BEGIN Excerpted data
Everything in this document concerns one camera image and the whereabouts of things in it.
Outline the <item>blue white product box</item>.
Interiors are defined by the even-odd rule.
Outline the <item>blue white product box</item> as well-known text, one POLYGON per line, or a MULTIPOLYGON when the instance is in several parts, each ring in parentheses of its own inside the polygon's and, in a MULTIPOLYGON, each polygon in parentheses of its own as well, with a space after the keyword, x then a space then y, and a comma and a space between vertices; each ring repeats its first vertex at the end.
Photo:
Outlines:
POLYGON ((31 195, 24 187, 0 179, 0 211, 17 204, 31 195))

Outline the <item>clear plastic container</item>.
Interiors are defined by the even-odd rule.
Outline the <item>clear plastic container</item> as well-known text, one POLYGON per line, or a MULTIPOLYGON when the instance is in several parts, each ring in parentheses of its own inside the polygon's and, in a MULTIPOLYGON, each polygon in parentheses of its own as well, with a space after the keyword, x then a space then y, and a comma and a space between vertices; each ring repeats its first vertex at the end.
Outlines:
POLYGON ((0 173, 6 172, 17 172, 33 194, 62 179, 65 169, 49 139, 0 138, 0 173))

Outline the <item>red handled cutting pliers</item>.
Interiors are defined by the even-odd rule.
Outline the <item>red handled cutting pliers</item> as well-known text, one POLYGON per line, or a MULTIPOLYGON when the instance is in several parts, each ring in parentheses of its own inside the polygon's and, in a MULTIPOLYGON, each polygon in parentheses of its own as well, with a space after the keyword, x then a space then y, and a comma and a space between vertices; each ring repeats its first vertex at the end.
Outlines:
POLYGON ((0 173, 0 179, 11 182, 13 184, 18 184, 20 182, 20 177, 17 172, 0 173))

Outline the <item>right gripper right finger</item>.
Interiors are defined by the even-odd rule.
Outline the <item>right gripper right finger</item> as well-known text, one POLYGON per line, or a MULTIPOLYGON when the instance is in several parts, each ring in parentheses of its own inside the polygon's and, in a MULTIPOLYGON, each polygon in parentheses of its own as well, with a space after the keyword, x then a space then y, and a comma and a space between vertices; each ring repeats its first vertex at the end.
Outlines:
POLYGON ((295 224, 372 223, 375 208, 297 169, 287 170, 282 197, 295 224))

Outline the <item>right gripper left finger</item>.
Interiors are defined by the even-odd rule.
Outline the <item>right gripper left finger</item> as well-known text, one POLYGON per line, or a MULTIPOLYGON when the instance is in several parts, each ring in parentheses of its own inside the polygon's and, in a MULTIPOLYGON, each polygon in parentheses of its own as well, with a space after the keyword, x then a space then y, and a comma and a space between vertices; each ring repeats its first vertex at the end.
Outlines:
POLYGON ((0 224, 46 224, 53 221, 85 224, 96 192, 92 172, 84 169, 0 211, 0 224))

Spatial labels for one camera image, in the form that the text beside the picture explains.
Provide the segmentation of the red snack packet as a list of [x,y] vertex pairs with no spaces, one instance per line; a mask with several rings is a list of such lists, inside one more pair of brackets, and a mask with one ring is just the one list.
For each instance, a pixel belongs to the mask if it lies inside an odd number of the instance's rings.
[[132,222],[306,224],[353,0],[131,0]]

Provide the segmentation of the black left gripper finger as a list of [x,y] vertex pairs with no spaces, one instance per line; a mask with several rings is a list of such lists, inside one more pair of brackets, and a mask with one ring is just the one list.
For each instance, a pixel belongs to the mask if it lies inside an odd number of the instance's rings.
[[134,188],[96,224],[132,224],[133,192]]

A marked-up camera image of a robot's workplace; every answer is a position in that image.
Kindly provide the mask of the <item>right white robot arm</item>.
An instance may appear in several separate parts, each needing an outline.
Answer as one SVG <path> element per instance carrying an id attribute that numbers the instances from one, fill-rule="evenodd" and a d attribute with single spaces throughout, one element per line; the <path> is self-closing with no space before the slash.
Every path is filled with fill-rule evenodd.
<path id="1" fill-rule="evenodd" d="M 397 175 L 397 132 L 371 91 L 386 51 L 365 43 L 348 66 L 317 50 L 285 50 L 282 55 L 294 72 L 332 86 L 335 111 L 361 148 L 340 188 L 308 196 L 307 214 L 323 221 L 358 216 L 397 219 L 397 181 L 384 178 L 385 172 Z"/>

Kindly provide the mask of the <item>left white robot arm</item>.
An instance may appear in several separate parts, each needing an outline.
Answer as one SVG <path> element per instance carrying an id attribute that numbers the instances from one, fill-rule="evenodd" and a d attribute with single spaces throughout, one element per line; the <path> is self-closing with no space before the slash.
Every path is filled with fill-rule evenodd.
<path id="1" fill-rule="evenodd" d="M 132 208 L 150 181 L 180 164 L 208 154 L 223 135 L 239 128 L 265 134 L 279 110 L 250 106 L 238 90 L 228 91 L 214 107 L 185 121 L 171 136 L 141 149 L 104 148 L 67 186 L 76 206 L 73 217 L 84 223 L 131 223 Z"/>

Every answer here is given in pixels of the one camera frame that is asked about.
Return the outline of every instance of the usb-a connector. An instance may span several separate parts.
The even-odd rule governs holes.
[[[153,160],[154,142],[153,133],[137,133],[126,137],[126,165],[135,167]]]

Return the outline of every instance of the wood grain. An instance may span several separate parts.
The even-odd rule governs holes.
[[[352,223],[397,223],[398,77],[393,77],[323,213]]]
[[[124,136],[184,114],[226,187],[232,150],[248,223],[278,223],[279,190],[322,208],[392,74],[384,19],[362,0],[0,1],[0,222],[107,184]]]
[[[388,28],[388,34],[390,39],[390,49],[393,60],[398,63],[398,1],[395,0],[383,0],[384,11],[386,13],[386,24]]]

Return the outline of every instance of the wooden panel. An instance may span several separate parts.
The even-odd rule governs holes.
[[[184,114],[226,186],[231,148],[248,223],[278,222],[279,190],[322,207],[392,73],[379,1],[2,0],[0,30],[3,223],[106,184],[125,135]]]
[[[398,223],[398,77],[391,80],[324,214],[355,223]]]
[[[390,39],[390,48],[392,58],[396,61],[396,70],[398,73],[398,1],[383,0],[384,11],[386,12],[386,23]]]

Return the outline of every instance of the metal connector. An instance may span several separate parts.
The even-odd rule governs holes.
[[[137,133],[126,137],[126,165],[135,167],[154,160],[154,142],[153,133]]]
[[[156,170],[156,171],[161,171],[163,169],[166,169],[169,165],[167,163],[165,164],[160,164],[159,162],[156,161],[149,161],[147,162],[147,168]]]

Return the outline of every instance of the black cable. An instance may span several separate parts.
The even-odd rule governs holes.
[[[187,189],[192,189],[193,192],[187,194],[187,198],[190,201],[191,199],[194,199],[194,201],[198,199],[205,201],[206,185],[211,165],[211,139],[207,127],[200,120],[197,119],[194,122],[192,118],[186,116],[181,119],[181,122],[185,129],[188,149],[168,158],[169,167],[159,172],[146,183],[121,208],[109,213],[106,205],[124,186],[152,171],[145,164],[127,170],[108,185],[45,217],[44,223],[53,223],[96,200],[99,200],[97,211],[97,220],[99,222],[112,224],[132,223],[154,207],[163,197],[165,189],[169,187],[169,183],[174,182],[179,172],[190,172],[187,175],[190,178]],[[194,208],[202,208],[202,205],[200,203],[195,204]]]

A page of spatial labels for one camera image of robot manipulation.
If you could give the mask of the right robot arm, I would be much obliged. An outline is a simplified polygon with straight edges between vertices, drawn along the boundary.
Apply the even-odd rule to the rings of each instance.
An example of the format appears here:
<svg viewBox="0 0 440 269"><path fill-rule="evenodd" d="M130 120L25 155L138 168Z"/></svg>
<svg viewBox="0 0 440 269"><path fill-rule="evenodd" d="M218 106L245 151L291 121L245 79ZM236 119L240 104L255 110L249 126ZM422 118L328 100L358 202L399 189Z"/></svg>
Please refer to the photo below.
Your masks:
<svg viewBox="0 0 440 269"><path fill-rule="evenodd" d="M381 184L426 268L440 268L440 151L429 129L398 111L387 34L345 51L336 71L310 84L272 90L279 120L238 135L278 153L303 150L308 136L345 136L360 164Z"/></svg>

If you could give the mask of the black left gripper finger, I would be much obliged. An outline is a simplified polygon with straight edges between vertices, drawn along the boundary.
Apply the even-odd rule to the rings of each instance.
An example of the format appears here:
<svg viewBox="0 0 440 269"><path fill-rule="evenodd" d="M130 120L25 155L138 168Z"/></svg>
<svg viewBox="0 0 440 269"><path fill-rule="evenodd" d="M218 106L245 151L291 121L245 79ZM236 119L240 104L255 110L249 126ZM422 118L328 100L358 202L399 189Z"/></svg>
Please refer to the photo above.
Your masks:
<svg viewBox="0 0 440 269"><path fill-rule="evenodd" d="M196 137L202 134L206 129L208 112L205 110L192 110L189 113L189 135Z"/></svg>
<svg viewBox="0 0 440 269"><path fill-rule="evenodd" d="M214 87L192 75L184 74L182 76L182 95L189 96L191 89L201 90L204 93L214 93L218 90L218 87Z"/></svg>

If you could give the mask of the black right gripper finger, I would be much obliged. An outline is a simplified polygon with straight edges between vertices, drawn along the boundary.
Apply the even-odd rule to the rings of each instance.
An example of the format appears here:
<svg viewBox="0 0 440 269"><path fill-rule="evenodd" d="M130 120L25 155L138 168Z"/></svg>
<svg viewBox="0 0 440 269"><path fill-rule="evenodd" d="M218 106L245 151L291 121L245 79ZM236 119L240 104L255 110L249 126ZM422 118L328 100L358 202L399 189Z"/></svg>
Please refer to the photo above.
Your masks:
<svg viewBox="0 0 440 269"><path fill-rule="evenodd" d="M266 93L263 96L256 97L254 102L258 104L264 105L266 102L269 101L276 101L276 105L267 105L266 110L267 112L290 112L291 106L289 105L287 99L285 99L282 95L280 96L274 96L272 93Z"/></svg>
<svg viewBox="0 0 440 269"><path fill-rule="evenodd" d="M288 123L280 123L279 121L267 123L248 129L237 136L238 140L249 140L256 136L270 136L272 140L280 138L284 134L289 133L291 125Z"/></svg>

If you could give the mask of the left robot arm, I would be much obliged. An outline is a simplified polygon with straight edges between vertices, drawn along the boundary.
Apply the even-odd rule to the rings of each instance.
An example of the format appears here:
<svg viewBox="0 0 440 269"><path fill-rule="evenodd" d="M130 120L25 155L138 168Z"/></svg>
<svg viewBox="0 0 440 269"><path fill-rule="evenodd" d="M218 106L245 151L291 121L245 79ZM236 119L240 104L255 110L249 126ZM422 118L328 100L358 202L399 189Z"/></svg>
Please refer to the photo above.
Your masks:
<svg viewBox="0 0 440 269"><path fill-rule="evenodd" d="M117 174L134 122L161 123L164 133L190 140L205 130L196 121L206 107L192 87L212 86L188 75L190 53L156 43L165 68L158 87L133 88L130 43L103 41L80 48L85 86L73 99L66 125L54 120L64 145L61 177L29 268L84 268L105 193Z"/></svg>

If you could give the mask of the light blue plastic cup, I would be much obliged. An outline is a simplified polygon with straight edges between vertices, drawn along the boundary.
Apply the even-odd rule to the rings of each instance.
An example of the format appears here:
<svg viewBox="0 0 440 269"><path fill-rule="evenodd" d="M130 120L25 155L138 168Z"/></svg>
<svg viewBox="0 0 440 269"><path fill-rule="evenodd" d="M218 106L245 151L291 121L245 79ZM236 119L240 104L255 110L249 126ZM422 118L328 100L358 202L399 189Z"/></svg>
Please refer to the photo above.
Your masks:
END Excerpted data
Among the records above, find each line holding the string "list" and pull it out.

• Written answer
Provide the segmentation of the red snack packet as a list of [x,y] vertex pairs with no spaces, one instance per line; a mask with several rings is a list of such lists, inside one more pair of brackets, and a mask with one ring is just the one list.
Provide the segmentation of the black left gripper finger as a list of [x,y] vertex pairs with no spaces, one instance per line; a mask with several rings is a list of such lists, inside one more pair of brackets, and a mask with one ring is just the one list.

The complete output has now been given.